Although I see that Jeff suggests Screaming Lord Foulkes' begging bowl article in the Edinburgh Evening News doesn't warrant the condemnation typically attending the doughty tribune's public pronouncements - I think we should be careful about o'erhastily simplifying the various strands of the argument.

In particular, it is crucial to differentiate between raising MP/MSP expenses and increasing salaries. Foulkes cheerfully and breezily smears the two themes together, fronting his article with the delicious representation of the historical parliament where “being an MP had been the prerogative of the rich Tory gentry and a few good solid Labour MPs with union backing enabling them to survive”. His point, perhaps fairly, is that the expenses aren’t “codpieced” but are forked over to various elves and sprites with which an individual tribune surrounds him or herself to do their bidding. All well and good. However, what concerns me is the last section of his article – and Jeff’s relatively casual suggestion that “
"...if we want the best then we need to pay for the best.”
But first, the Screaming Lord:
“Democracy is beyond price. I have seen military dictatorships and communist states and know how vital it is we have a fair, well respected and effective democratically-elected parliament.

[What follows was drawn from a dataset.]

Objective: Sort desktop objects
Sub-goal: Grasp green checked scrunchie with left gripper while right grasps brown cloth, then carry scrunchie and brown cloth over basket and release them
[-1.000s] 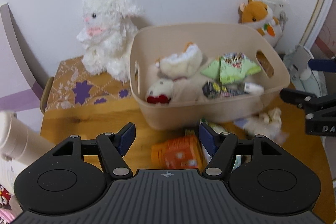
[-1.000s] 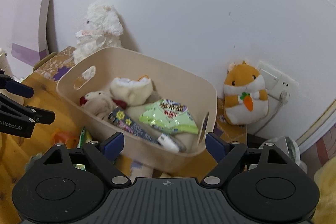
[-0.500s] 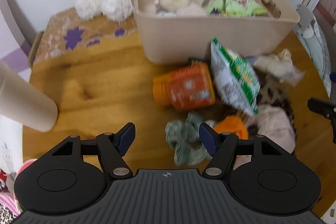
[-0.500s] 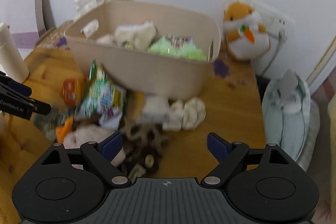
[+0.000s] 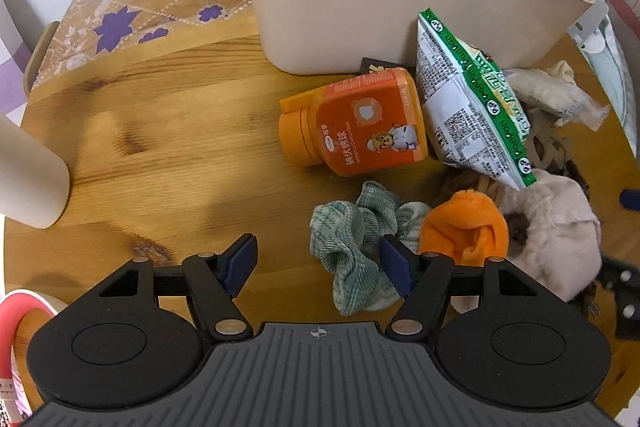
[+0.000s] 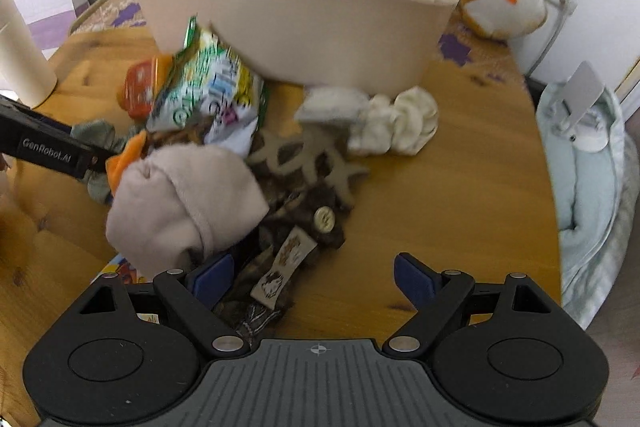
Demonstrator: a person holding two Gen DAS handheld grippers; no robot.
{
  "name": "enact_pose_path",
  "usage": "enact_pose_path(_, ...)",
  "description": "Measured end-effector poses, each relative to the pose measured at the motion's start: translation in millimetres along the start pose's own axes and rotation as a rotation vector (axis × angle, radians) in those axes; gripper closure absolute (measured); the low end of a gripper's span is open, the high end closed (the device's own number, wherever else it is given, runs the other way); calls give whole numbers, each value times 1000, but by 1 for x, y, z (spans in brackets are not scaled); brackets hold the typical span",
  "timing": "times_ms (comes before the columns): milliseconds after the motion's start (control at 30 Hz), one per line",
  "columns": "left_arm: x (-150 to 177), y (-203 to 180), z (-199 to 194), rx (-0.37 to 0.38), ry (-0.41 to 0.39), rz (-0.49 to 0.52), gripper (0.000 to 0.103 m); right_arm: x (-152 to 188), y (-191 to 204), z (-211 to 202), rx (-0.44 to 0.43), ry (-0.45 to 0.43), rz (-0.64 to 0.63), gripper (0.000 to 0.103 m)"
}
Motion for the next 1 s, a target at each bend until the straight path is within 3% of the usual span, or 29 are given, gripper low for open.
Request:
enact_pose_path(200, 0, -11, 12, -7, -30, 30, 35, 9, 4, 14, -31, 27, 59, 15)
enact_pose_path(333, 2, -18, 12, 2, -49, 62, 51, 13, 6, 19, -46, 28, 76, 18)
enact_pose_path(400, 3, -20, 11, -19, -61, 80, 60, 14, 6, 19, -70, 26, 87, 28)
enact_pose_path(433, 3, -20, 10, -21, -63, 81, 67, 15, 7, 19, -81, 26, 91, 40)
enact_pose_path(467, 3, -20, 10, -21, -60, 81, 72, 15, 8, 18, -85, 21, 91, 45)
enact_pose_path(500, 4, -20, 10, -21, -59, 81, 74, 15, 8, 17, -88, 17, 86, 60)
enact_pose_path(567, 6, -19, 8, -23, -57, 85, 79, 15, 8, 16, -102, 15, 88, 71)
enact_pose_path(1000, 18, -9, -13, -48, -69, 62, 84, 31, -26, -12, -106, -10, 143, 74)
Point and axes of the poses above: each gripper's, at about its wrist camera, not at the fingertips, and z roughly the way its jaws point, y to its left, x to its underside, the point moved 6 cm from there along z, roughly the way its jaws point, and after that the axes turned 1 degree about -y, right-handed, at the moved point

In order to get the right people to stand, they need to be properly paid so we can attract people from all backgrounds. The current level of pay will not do that. If we pay peanuts, it is not surprising that we end up with some monkeys. Thankfully, we also end up with great leaders who are willing to accept the sacrifice.

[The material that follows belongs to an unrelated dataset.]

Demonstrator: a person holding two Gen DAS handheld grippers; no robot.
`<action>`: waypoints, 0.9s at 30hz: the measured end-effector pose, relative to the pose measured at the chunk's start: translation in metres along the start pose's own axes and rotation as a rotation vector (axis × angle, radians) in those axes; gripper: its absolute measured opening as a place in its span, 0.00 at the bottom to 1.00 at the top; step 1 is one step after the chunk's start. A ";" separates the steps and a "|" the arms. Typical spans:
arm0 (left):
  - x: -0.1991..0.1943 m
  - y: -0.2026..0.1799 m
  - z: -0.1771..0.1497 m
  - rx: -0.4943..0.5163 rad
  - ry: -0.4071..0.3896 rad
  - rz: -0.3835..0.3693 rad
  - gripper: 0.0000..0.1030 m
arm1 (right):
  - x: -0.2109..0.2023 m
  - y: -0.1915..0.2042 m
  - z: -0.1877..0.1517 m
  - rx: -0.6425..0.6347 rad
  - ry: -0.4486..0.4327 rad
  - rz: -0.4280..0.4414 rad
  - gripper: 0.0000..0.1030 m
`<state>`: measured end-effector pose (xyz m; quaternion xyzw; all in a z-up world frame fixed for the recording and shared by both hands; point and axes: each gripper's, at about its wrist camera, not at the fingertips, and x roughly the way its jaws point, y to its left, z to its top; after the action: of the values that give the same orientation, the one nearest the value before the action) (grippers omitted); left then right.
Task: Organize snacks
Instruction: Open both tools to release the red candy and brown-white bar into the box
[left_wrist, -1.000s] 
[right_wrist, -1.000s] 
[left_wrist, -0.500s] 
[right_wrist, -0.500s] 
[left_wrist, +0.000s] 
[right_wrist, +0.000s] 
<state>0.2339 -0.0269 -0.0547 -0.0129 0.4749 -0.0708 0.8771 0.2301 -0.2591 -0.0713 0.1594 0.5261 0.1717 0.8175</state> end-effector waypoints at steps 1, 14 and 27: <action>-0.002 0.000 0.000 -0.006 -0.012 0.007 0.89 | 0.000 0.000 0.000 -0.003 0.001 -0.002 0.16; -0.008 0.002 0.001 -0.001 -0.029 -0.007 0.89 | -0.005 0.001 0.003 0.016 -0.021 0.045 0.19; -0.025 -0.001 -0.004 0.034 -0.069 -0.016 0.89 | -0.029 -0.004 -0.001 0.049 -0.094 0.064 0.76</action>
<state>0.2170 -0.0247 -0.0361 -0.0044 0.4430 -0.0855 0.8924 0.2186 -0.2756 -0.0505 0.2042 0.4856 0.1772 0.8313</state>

There is, however, a quid pro quo. If a decent salary is to be paid to our MPs then they, in turn, might accept no extra outside jobs and pledge to work full-time for their constituents and in scrutinising legislation. That is only right and should, of course, also apply to MSPs.

I know I am setting myself up here, but please note that proviso. This would apply once elected members – MPs and MSPs – are properly paid. And it would also apply to members of the second chamber at Westminster if they also become full-time elected salaried members.”
The clear thrust of this, which SNP Tactical Voting clearly goes along with, we’ll call the thesis of representative merit. The argument’s architecture is Palladian in its cleanness, and seemingly irrefutable in the form it is envisaged.
Do you want to be represented by numpties?
No.
Would talented people be better?
Yes.
What are those talented people doing?
Disposing of those talents, for lucre
How must we tempt them away?
Enter Dubloons, stage left.
What the thesis conceals rather than illuminates, however, is the shakiness of this judgement of who constitutes the “best” legislator, or in the alternative, the most proficient representative member. So we must attend to the framing fundamental question in which this judgement is rooted - what are those standards of merit? It is assumed, I think, that this analysis has a sort of borrowed objectivity – namely that the sorts of folks one is tempting to become MPs are already in particularly highly remunerated jobs, and have thus, on some level, performative proof of ability.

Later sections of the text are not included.